I had the idea that I was going to somehow balance Early Tolstoy week between Childhood, Boyhood, Youth (1852-7) and the exactly contemporary Sevastopol Sketches (1855-6), three stories about the Siege of Sevastopol during the Crimean War. In the 1850s, Tolstoy began his career by writing War and also Peace, but in separate books.
The Sevastopol Sketches at times resemble some form of reporting, and are certainly based on Tolstoy's own observations. My understanding is that they were treated as reporting, as dispatches from the front. But they are fictional, obviously fictional. The first sketch, "Sevastopol in December" takes "you," a young officer like Tolstoy, on a tour of the city, all the way to the battlements, with detours to a field hospital and a tavern. The hospital scene not much less grisly than it would be in a novel today, so fair warning to the squeamish. Let me just swerve around that section and pull out a bit of Tolstoyan battlefield psychology:
At the moment you know the shell is heading in your direction, you are bound to think it is going to kill you; but a feeling of self-respect will sustain you, and no one will observe the knife that is lacerating your heart. When, however, the shell sails past, leaving you unscathed, you will recover your spirits and be seized, if only for a moment, by a sense of relief that is unutterably pleasant. (199)

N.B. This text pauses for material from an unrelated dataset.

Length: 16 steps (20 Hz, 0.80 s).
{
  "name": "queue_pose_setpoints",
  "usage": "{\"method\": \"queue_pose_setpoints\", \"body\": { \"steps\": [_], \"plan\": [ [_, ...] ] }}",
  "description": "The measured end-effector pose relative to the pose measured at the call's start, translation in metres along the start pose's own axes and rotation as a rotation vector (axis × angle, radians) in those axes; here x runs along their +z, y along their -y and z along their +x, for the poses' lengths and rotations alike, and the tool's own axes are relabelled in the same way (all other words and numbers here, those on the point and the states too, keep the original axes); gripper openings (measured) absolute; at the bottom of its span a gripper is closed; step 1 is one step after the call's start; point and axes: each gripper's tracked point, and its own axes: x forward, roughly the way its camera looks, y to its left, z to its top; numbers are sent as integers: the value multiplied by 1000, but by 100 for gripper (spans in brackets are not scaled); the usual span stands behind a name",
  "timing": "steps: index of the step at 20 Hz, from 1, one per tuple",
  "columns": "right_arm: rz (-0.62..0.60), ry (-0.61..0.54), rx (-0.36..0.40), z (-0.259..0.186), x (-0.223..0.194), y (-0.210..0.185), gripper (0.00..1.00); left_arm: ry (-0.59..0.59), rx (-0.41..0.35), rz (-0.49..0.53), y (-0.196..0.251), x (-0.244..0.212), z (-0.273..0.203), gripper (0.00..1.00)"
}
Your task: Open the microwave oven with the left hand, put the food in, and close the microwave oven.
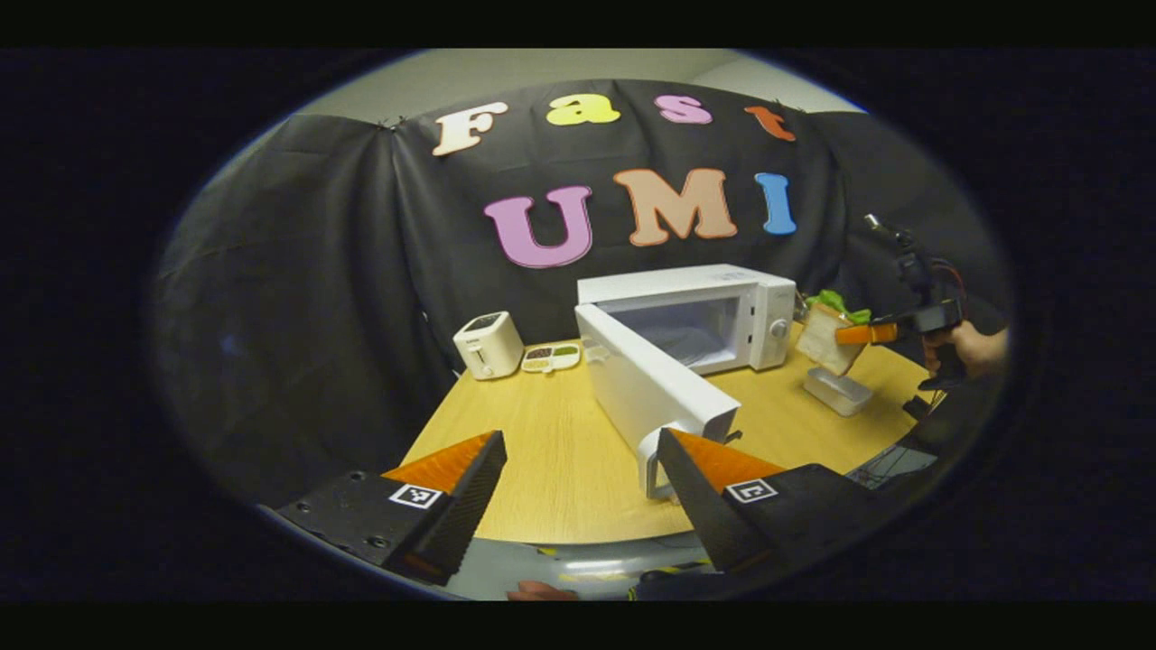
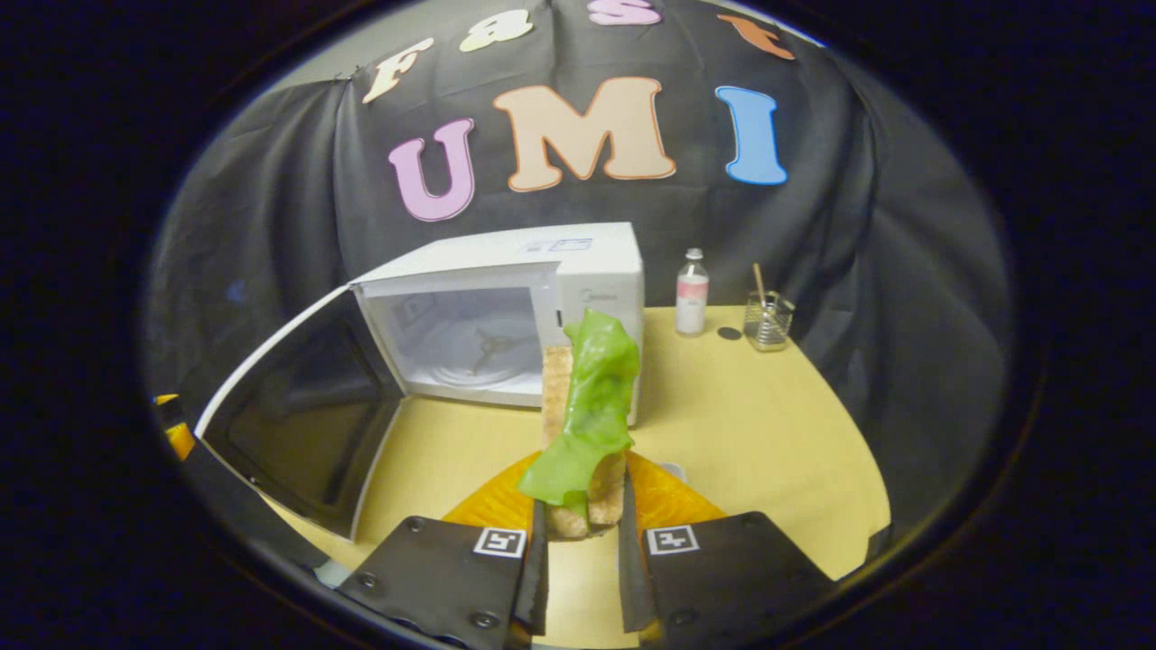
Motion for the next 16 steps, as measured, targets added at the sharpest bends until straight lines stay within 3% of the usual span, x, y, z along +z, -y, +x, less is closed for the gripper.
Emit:
{"method": "queue_pose_setpoints", "body": {
  "steps": [3, 4, 5, 6, 7, 8, 9, 11, 12, 13, 16],
  "plan": [
    [139, -41, 77, 23, 0, -45, 34, 70, -18, -54, 4, 21, -6, 98],
    [159, -67, 92, 30, -3, -58, 27, 69, -32, -80, 6, 18, -9, 98],
    [163, -94, 107, 36, -8, -71, 27, 72, -42, -108, 6, 15, -8, 100],
    [177, -121, 126, 41, -11, -85, 27, 72, -57, -134, 9, 13, -9, 98],
    [218, -147, 141, 49, -15, -98, 34, 73, -70, -152, 12, 13, -9, 100],
    [282, -168, 151, 57, -17, -110, 34, 69, -85, -165, 15, 9, -12, 98],
    [340, -181, 153, 65, -17, -120, 27, 65, -100, -181, 15, 6, -12, 98],
    [513, -222, 170, 84, -20, -143, 27, 47, -123, -224, 13, -3, -11, 98],
    [616, -236, 173, 93, -20, -154, 34, 41, -133, -241, 11, -7, -12, 98],
    [712, -244, 169, 103, -19, -160, 34, 41, -141, -247, 8, -8, -14, 98],
    [856, -217, 135, 133, -10, -172, 34, 43, -138, -235, -11, -12, -10, 96]
  ]
}}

The second story, "Sevastopol in May," hops around among a group of officers - the main characters in the Sevastopol Sketches are all officers - on a more or less ordinary day. I was startled by how much Tolstoy's officers are motivated by vanity. Sometimes they want to be brave, but mostly they want to look brave, to expose themselves to as little danger as possible while maximizing their visibility. And, as one might guess, the importance of looking, or being, brave varies from one moment to the next when the officer is actually in battle. Tolstoy is insightful, so perhaps my surprise is that this unflattering portrait of the Russian officers was so easily published.
The center of this story is an extraordinary scene in which two officers take cover just before a shell explodes. Both expect to die; one does, one does not. If there is any doubt that the Sketches are fiction, the detailed interior thoughts of a man just before his death should remind us that, however truthful the story seems, Tolstoy is making it up, since he did not experience dying in battle.

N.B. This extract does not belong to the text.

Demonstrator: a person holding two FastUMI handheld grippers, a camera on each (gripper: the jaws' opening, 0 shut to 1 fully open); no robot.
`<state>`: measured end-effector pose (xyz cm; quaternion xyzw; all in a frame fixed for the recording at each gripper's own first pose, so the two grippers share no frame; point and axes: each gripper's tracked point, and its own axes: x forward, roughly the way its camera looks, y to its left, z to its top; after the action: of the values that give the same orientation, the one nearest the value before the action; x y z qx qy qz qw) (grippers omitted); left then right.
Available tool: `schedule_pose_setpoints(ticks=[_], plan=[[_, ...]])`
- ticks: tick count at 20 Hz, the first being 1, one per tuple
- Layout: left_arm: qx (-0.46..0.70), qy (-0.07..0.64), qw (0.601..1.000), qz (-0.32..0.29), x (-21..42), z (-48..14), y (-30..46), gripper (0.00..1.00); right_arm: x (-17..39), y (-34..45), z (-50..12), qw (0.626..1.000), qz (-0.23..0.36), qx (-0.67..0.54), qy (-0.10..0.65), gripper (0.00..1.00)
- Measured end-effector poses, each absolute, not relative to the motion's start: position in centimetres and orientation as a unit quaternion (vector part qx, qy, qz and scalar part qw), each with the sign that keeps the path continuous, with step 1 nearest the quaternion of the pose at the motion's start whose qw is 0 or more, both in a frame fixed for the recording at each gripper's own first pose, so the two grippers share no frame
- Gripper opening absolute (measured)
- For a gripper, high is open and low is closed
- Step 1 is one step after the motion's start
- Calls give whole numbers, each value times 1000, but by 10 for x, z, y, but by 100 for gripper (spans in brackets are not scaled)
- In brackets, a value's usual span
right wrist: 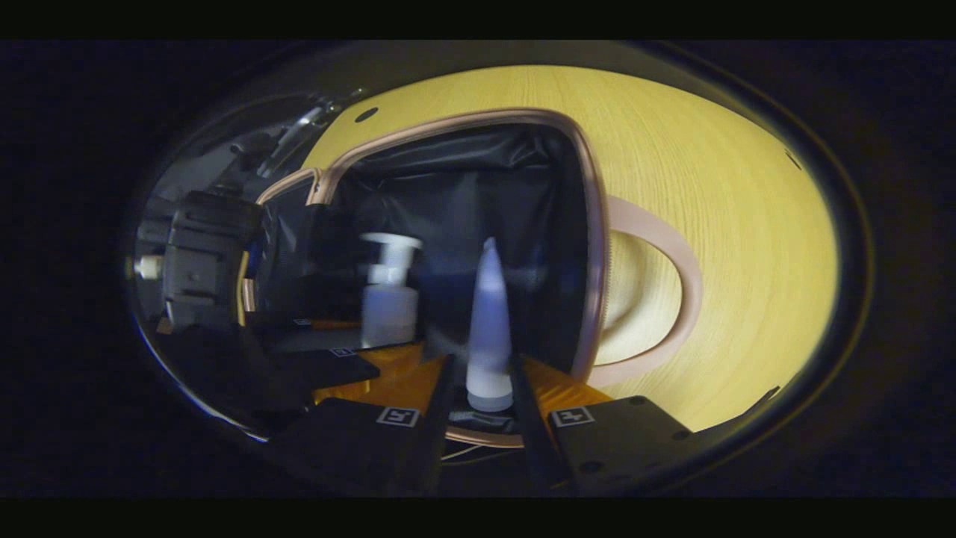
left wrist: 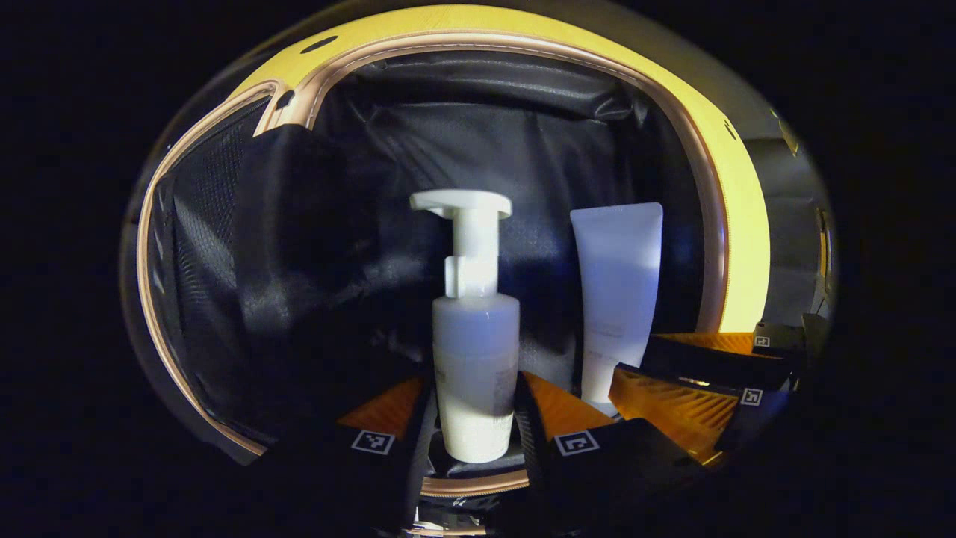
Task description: First open the suitcase, pack the skin care products into it, and then close the suitcase.
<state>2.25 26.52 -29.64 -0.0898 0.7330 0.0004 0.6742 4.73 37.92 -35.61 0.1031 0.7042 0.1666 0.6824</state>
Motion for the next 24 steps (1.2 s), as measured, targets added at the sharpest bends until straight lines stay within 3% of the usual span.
schedule_pose_setpoints(ticks=[2, 4, 5, 6, 9, 11, 13, 16, 19, 24], plan=[[-92, 719, 689, -2, 27, -287, 264, 67, 50, 373, -348, 694, 165, 102, 694, 61], [-79, 704, 706, -3, 29, -273, 267, 84, 51, 370, -340, 703, 170, 106, 682, 66], [-70, 690, 721, -9, 32, -263, 269, 88, 51, 367, -334, 708, 177, 108, 675, 71], [-59, 662, 747, -15, 39, -246, 272, 93, 52, 365, -326, 716, 186, 111, 663, 68], [-54, 541, 836, -73, 69, -193, 274, 96, 62, 351, -311, 753, 224, 110, 609, 95], [-56, 470, 876, -91, 75, -155, 295, 96, 72, 350, -288, 781, 264, 143, 547, 96], [-67, 422, 903, -51, 78, -142, 338, 96, 78, 360, -257, 791, 291, 201, 499, 95], [-102, 407, 906, 48, 69, -135, 429, 96, 80, 356, -233, 806, 315, 211, 455, 95], [-139, 388, 906, 102, 59, -121, 506, 96, 72, 353, -229, 809, 323, 205, 446, 96], [-142, 427, 871, 198, 23, -158, 615, 96, 61, 347, -227, 806, 322, 215, 447, 96]])
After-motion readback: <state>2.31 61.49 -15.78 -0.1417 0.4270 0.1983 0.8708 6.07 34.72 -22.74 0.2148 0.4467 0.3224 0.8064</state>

'Thank God, I'm only contused,' was his first thought, and he tried to touch his chest with his hands - but his arms seemed to be bound fast, and his head felt as though it were caught in some kind of vice. Soldiers flickered past his gaze - and he found himself unconsciously counting them: 'One, two, three - ah, that one in the tucked-up greatcoast is an officer,' he thought; then there was a flash, and he wondered if it had been a mortar or a cannon; a cannon, more likely; and now there was some more firing, more soldiers going past - five, six, seven. (242)
The bald declaration at the end of the chapter, by the plain old omnisicent narrator, that the officer "had been killed on the spot by a shell splinter," seems entirely unnecessary, a bit of clumsiness that Tolstoy will learn to excise. Many passages, though, would not seem out of place in War and Peace. It all sounds like Tolstoy. What a powerful writer.
Quotations from The Cossacks and Other Stories, tr. David McDuff, Penguin Classics, 2006.